REQUIRED WORK:
Output exactly, and only, the lines below from the one with "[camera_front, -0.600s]" down to the one with "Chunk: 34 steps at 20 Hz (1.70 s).". Include both end lines and no pictures.

Data entries
--------

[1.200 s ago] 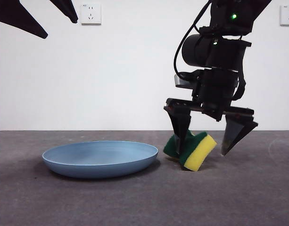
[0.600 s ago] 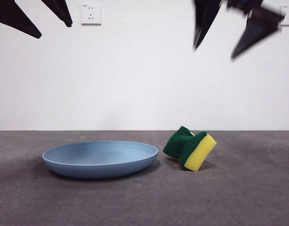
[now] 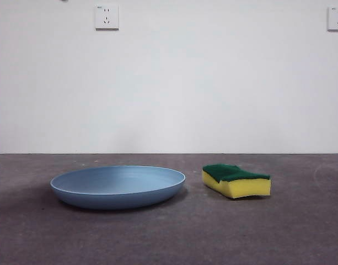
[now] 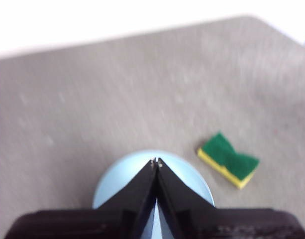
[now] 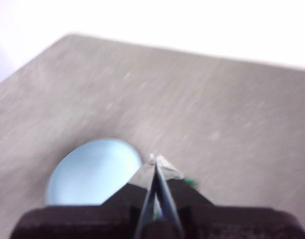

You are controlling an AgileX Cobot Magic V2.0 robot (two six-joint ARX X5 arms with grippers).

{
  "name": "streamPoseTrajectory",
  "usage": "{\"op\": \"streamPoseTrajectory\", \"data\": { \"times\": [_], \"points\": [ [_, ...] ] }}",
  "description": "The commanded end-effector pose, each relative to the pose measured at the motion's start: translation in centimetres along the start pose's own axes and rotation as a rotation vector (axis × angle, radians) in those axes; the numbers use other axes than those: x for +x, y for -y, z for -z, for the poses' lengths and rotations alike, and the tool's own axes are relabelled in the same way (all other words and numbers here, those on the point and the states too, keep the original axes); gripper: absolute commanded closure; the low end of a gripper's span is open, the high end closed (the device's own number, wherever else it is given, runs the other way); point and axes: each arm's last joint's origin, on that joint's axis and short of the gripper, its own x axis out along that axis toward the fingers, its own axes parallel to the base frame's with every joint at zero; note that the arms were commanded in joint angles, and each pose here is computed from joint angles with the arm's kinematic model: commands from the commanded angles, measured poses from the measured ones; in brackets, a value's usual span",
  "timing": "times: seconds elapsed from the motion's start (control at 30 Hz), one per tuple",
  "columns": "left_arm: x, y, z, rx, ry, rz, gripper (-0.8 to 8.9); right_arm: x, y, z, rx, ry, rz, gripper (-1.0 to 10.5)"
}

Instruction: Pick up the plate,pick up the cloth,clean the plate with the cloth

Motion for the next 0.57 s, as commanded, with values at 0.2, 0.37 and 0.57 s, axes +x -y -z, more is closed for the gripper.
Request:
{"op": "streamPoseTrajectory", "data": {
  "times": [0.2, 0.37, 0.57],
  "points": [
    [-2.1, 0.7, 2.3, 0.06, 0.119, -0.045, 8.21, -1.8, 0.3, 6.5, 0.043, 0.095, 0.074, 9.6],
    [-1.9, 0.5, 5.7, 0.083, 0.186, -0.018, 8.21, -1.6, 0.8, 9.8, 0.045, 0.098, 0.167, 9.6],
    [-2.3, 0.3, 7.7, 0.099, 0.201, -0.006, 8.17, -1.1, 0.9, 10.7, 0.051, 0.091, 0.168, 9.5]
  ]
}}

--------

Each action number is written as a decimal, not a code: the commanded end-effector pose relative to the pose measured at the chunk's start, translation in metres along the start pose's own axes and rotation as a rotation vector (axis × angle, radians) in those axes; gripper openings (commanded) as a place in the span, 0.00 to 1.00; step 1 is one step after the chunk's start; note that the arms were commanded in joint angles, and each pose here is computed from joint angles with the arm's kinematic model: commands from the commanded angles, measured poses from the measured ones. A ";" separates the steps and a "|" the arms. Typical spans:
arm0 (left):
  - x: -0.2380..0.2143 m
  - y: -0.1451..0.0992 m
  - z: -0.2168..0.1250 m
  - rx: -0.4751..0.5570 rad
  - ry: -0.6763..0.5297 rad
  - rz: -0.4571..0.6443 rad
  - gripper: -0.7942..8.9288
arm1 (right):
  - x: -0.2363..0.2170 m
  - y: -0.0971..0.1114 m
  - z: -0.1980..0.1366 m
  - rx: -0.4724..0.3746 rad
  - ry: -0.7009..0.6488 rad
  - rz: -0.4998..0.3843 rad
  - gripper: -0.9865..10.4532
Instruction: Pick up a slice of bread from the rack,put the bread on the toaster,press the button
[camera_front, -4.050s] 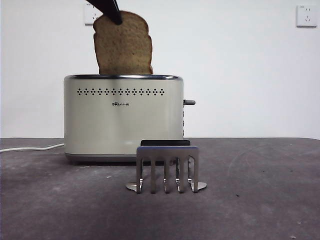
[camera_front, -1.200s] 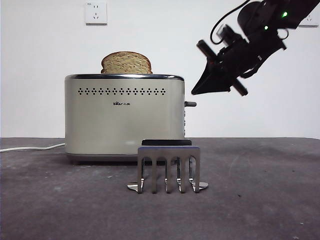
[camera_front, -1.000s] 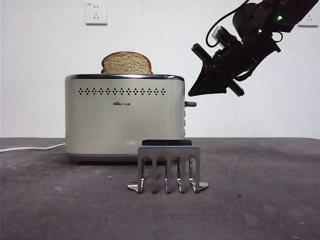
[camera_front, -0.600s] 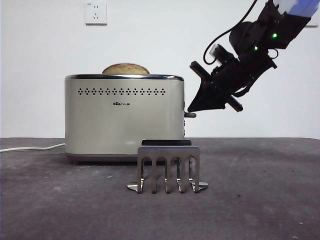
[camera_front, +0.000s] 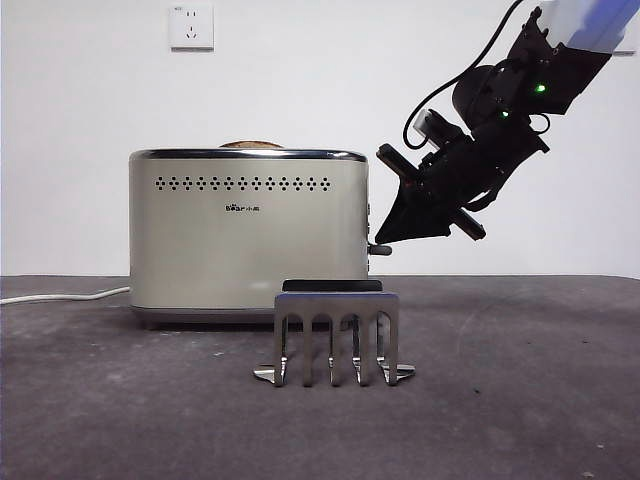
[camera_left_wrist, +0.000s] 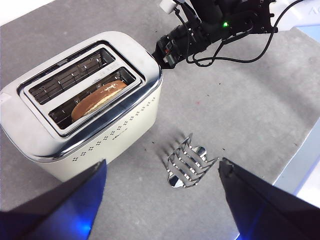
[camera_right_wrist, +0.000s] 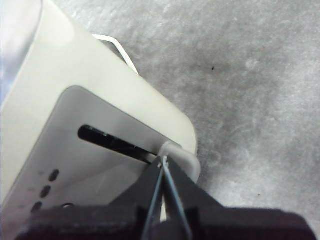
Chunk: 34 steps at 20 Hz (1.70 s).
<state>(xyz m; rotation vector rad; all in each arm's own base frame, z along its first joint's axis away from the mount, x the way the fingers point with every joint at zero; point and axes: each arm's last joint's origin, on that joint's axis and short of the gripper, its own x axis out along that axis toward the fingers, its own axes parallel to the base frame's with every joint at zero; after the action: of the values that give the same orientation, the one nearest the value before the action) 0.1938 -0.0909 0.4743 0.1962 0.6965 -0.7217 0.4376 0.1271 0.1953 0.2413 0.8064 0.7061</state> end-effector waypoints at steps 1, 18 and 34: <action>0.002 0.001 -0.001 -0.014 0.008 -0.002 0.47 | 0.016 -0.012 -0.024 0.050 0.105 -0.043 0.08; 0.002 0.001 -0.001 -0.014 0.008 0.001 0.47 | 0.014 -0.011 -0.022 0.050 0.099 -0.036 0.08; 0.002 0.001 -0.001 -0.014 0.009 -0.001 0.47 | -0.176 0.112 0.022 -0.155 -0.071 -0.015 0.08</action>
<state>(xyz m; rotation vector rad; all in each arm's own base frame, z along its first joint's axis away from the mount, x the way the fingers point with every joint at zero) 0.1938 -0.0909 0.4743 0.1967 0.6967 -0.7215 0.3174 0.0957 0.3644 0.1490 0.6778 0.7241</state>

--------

REPLY TO THE TASK:
[camera_front, -0.600s] 
[camera_front, +0.000s] 
[camera_left_wrist, +0.000s] 
[camera_right_wrist, +0.000s] 
Chunk: 34 steps at 20 Hz (1.70 s).

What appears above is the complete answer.